INSTRUCTIONS TO FOLLOW
In the records that follow, show each line where the word "glass" is present.

RECORD SET
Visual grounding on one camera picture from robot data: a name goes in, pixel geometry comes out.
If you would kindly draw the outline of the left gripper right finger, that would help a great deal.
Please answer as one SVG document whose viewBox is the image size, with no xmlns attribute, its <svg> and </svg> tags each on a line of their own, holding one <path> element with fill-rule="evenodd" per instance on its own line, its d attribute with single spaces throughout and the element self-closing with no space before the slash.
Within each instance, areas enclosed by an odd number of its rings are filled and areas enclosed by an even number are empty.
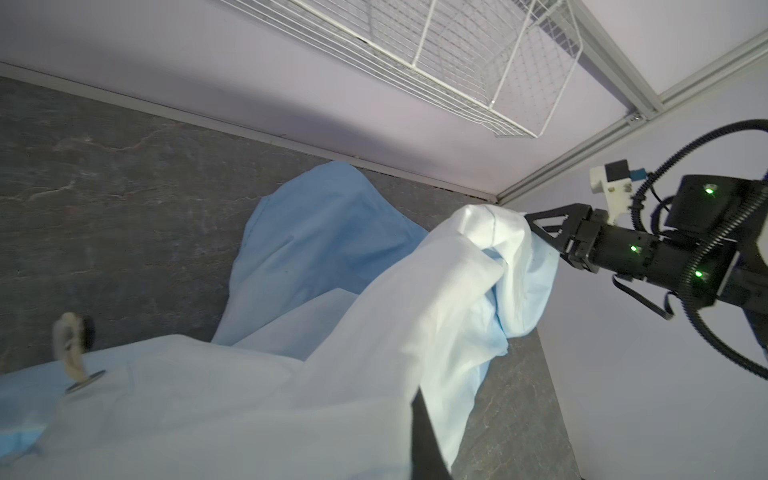
<svg viewBox="0 0 768 480">
<path fill-rule="evenodd" d="M 421 390 L 411 404 L 411 479 L 451 480 L 429 418 Z"/>
</svg>

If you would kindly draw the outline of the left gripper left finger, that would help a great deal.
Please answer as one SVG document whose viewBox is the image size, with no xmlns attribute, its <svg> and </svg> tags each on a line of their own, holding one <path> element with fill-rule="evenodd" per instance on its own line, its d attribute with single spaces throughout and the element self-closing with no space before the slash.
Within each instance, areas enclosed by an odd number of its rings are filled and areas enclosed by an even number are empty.
<svg viewBox="0 0 768 480">
<path fill-rule="evenodd" d="M 106 374 L 105 370 L 89 373 L 84 355 L 95 342 L 95 324 L 89 316 L 65 312 L 53 324 L 52 345 L 54 357 L 62 364 L 73 383 L 65 390 L 71 394 L 93 384 Z"/>
</svg>

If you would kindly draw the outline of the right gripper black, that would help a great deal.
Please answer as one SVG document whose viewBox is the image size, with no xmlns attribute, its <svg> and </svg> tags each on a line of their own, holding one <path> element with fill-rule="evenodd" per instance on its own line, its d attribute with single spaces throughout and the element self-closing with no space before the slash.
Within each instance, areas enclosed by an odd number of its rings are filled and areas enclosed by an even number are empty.
<svg viewBox="0 0 768 480">
<path fill-rule="evenodd" d="M 659 237 L 607 223 L 607 212 L 575 203 L 524 215 L 532 233 L 557 252 L 568 252 L 568 263 L 597 273 L 606 269 L 620 277 L 649 282 L 675 279 L 678 247 Z"/>
</svg>

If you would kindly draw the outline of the light blue zip jacket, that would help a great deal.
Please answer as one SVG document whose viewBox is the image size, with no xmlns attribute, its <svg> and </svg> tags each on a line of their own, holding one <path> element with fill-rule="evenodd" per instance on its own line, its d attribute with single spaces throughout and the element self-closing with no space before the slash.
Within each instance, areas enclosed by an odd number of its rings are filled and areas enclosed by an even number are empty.
<svg viewBox="0 0 768 480">
<path fill-rule="evenodd" d="M 353 167 L 318 166 L 248 220 L 210 341 L 167 335 L 1 379 L 5 479 L 411 479 L 421 390 L 455 461 L 490 362 L 529 334 L 556 251 L 520 213 L 426 231 Z"/>
</svg>

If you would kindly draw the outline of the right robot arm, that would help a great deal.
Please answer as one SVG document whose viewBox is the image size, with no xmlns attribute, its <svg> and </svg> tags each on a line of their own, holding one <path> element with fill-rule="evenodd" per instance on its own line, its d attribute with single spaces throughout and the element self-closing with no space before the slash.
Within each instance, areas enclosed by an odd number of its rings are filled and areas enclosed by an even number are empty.
<svg viewBox="0 0 768 480">
<path fill-rule="evenodd" d="M 625 160 L 590 172 L 591 189 L 606 197 L 605 209 L 574 203 L 526 214 L 531 231 L 570 266 L 612 272 L 613 284 L 666 320 L 669 304 L 657 305 L 629 287 L 639 280 L 680 300 L 694 330 L 723 357 L 765 379 L 766 367 L 727 345 L 705 323 L 704 308 L 717 302 L 744 313 L 761 348 L 767 346 L 767 262 L 759 241 L 767 225 L 767 180 L 686 175 L 677 191 L 659 198 L 648 224 L 647 196 L 673 166 L 727 135 L 765 132 L 764 119 L 738 121 L 690 142 L 652 172 Z"/>
</svg>

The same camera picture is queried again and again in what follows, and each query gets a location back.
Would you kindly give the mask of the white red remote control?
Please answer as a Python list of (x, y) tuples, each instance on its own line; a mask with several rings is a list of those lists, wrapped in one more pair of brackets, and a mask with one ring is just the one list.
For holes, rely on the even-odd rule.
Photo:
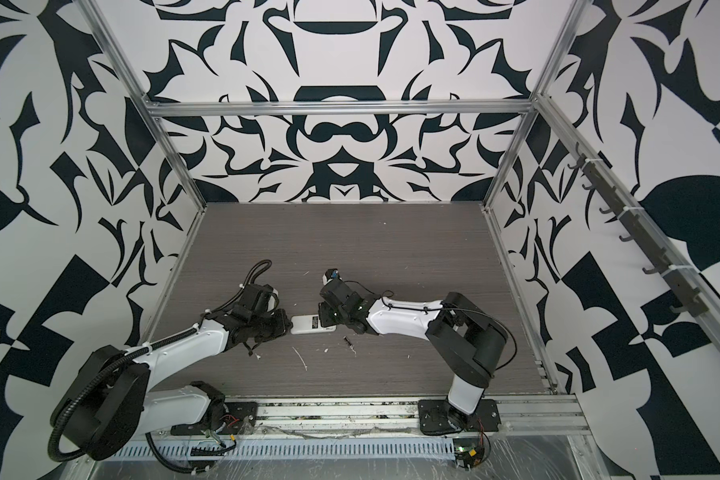
[(336, 330), (336, 326), (322, 326), (318, 315), (293, 316), (291, 323), (290, 332), (293, 335), (332, 333)]

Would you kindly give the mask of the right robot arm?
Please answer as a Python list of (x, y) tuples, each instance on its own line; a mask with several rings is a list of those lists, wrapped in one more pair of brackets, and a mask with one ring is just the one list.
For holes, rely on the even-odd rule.
[(446, 412), (462, 418), (475, 414), (495, 373), (507, 365), (501, 361), (505, 347), (517, 348), (513, 333), (458, 292), (432, 302), (406, 302), (371, 290), (363, 296), (353, 284), (336, 270), (326, 273), (320, 325), (428, 341), (453, 372)]

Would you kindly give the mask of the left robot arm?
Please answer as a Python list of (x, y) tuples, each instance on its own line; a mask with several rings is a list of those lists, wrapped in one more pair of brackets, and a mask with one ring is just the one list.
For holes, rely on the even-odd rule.
[(257, 282), (271, 265), (269, 259), (254, 264), (229, 300), (185, 330), (138, 347), (94, 351), (51, 414), (49, 458), (103, 460), (138, 435), (152, 444), (155, 432), (174, 427), (211, 437), (227, 428), (225, 396), (208, 383), (155, 388), (203, 359), (238, 346), (253, 352), (287, 333), (292, 324), (277, 291)]

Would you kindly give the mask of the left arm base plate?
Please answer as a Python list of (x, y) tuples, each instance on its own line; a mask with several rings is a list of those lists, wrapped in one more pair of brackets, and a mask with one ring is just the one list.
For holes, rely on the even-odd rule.
[(214, 431), (217, 435), (237, 435), (251, 430), (257, 423), (258, 404), (252, 401), (213, 403), (200, 421), (173, 426), (173, 436), (196, 436)]

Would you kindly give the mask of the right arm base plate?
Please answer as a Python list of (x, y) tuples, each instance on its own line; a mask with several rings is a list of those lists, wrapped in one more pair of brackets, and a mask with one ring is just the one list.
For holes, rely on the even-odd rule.
[(442, 436), (462, 432), (498, 432), (502, 423), (497, 404), (481, 399), (472, 414), (465, 414), (445, 399), (417, 402), (419, 430), (423, 435)]

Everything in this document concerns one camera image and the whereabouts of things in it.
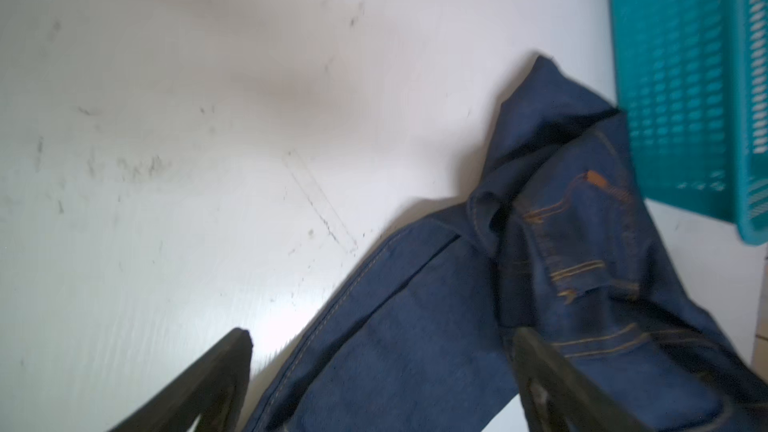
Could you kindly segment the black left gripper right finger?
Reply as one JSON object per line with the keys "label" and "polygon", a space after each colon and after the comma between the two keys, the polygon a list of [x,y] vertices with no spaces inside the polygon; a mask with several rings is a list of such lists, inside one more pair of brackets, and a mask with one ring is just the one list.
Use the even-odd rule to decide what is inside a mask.
{"label": "black left gripper right finger", "polygon": [[647,431],[531,328],[513,336],[513,367],[531,431]]}

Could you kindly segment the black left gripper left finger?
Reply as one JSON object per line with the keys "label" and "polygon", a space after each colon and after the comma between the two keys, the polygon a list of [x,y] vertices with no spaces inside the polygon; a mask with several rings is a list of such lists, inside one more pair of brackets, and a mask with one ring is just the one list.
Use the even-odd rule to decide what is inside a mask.
{"label": "black left gripper left finger", "polygon": [[115,431],[233,431],[249,383],[253,343],[234,328]]}

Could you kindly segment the dark blue denim trousers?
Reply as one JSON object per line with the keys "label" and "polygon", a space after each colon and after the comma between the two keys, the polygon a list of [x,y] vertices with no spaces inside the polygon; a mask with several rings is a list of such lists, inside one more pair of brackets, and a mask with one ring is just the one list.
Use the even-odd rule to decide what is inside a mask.
{"label": "dark blue denim trousers", "polygon": [[267,387],[250,431],[479,431],[534,329],[658,431],[763,431],[767,386],[686,294],[626,115],[538,57],[468,199],[387,238]]}

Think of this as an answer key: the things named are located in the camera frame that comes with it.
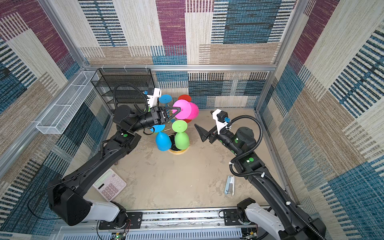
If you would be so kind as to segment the pink wine glass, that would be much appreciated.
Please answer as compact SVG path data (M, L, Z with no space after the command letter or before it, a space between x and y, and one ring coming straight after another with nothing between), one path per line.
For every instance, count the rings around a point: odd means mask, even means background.
M196 104L186 100L178 100L173 104L173 108L181 108L181 111L175 115L180 120L193 120L199 115L199 108Z

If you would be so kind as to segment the green front wine glass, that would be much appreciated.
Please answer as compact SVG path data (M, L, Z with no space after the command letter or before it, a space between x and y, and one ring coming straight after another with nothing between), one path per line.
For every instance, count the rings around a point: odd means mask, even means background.
M179 150L186 150L190 146L190 139L186 130L188 124L184 120L177 120L172 124L175 134L175 146Z

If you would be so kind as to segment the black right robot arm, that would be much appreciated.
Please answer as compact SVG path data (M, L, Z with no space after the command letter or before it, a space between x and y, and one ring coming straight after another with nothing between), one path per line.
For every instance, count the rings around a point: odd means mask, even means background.
M324 240L326 226L321 219L313 219L304 212L294 200L275 181L264 162L255 153L263 138L260 122L253 116L240 115L227 122L220 117L220 123L225 124L223 130L213 127L210 131L195 125L202 142L219 141L233 152L234 158L229 163L233 176L245 178L265 198L271 207L267 211L256 201L247 198L237 206L239 222L243 225L255 223L276 240ZM230 126L241 119L249 119L259 128L259 137L254 138L253 131L241 127L232 133Z

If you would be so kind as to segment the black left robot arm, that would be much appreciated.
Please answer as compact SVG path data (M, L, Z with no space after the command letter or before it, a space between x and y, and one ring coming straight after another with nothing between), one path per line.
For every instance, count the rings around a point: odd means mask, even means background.
M137 91L144 100L145 109L136 103L132 110L127 105L118 104L118 88L127 86ZM134 85L123 82L113 89L114 116L117 132L108 140L101 142L99 152L84 165L62 179L54 179L48 187L30 197L27 204L42 194L48 195L49 207L56 213L57 219L64 220L69 226L87 221L107 222L114 229L128 225L126 209L115 202L99 203L84 198L91 186L118 160L127 156L138 145L141 136L139 130L154 128L176 117L180 107L161 107L158 98L161 90L154 88L141 91Z

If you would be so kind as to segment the blue back wine glass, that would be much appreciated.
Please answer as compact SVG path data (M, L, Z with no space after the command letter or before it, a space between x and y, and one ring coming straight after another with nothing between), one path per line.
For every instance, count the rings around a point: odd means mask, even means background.
M173 100L173 98L170 95L162 95L158 100L162 104L168 104Z

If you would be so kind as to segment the blue wine glass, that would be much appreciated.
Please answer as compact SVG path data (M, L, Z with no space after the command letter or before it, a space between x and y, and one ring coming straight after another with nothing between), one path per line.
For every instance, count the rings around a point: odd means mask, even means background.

TASK ANSWER
If you would be so kind as to segment the pink wine glass, that would be much appreciated.
If you would be so kind as to segment the green front wine glass, that would be much appreciated.
If you would be so kind as to segment the blue back wine glass, that would be much appreciated.
If you would be so kind as to segment the blue wine glass, that would be much appreciated.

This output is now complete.